- [Assignment]: Pick each line containing "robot" out of the records.

- [Dataset extract]:
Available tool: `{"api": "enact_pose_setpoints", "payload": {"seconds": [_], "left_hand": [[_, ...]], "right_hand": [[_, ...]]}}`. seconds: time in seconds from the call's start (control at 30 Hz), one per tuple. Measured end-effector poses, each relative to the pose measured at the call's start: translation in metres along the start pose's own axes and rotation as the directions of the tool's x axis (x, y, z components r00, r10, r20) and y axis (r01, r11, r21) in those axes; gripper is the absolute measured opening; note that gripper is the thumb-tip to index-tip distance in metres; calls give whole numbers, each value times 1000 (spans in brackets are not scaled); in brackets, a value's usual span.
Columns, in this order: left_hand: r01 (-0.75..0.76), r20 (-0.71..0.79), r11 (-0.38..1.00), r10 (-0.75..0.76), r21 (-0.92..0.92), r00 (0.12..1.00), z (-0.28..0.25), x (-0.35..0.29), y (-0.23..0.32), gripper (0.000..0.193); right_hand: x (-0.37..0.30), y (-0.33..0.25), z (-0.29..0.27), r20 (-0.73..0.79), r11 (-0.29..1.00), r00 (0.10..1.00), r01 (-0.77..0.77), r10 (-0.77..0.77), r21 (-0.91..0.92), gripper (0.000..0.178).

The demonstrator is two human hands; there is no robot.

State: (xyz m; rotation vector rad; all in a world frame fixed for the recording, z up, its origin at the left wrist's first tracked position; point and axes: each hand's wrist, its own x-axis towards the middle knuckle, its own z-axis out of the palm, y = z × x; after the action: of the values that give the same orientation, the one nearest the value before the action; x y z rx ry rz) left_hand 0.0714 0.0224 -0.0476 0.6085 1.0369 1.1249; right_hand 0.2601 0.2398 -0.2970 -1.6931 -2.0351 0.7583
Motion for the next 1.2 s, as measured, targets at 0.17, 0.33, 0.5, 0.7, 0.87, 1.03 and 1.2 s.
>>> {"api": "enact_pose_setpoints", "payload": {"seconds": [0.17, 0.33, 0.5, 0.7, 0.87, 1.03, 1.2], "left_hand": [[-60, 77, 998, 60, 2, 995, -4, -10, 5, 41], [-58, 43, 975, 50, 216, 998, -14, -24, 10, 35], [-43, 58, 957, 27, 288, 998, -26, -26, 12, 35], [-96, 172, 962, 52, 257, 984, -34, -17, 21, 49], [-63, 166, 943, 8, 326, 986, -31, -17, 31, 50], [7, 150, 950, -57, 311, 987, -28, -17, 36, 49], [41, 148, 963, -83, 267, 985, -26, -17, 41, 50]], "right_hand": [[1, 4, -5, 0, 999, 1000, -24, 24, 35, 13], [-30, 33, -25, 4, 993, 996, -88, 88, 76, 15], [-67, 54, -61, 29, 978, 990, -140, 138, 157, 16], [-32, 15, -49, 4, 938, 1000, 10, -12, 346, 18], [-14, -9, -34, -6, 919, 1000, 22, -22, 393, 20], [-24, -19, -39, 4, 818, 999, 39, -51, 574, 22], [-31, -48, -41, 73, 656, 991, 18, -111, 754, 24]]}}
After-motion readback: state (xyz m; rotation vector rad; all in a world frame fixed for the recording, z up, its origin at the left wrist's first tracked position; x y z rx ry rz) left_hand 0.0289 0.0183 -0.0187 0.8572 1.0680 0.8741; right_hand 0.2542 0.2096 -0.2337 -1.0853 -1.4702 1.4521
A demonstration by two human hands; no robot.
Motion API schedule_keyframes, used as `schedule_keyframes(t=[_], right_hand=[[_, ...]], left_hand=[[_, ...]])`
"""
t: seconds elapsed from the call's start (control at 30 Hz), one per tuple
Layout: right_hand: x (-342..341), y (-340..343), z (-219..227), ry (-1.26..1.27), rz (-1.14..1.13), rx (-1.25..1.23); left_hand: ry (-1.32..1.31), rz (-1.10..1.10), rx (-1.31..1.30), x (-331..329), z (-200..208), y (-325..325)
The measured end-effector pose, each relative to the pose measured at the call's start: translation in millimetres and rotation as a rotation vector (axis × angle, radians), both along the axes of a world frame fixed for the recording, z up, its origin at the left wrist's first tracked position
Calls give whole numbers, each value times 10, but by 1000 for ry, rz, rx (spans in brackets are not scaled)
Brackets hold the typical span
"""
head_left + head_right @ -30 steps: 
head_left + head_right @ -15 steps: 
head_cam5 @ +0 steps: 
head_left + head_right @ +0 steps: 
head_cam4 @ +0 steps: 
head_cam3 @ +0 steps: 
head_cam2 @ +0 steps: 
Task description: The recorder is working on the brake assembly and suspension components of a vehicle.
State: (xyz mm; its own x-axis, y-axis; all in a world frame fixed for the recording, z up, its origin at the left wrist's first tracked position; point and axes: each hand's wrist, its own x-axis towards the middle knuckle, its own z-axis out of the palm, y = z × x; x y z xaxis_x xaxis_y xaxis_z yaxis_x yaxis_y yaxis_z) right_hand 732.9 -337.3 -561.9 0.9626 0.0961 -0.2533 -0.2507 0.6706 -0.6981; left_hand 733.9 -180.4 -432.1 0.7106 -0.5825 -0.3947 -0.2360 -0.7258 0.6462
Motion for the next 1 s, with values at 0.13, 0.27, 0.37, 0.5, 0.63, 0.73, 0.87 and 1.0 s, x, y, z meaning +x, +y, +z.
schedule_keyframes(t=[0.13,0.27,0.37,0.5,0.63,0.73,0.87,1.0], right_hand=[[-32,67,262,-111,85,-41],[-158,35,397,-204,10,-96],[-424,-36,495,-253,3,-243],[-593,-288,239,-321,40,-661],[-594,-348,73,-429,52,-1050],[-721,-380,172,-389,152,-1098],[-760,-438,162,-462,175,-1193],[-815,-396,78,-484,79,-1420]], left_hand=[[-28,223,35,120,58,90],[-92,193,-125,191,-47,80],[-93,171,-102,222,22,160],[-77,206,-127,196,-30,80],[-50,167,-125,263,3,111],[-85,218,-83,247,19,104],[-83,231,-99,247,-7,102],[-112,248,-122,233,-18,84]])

- [Exercise output]:
The demonstrator is two human hands; there is no robot.
A demonstration by two human hands; no robot.

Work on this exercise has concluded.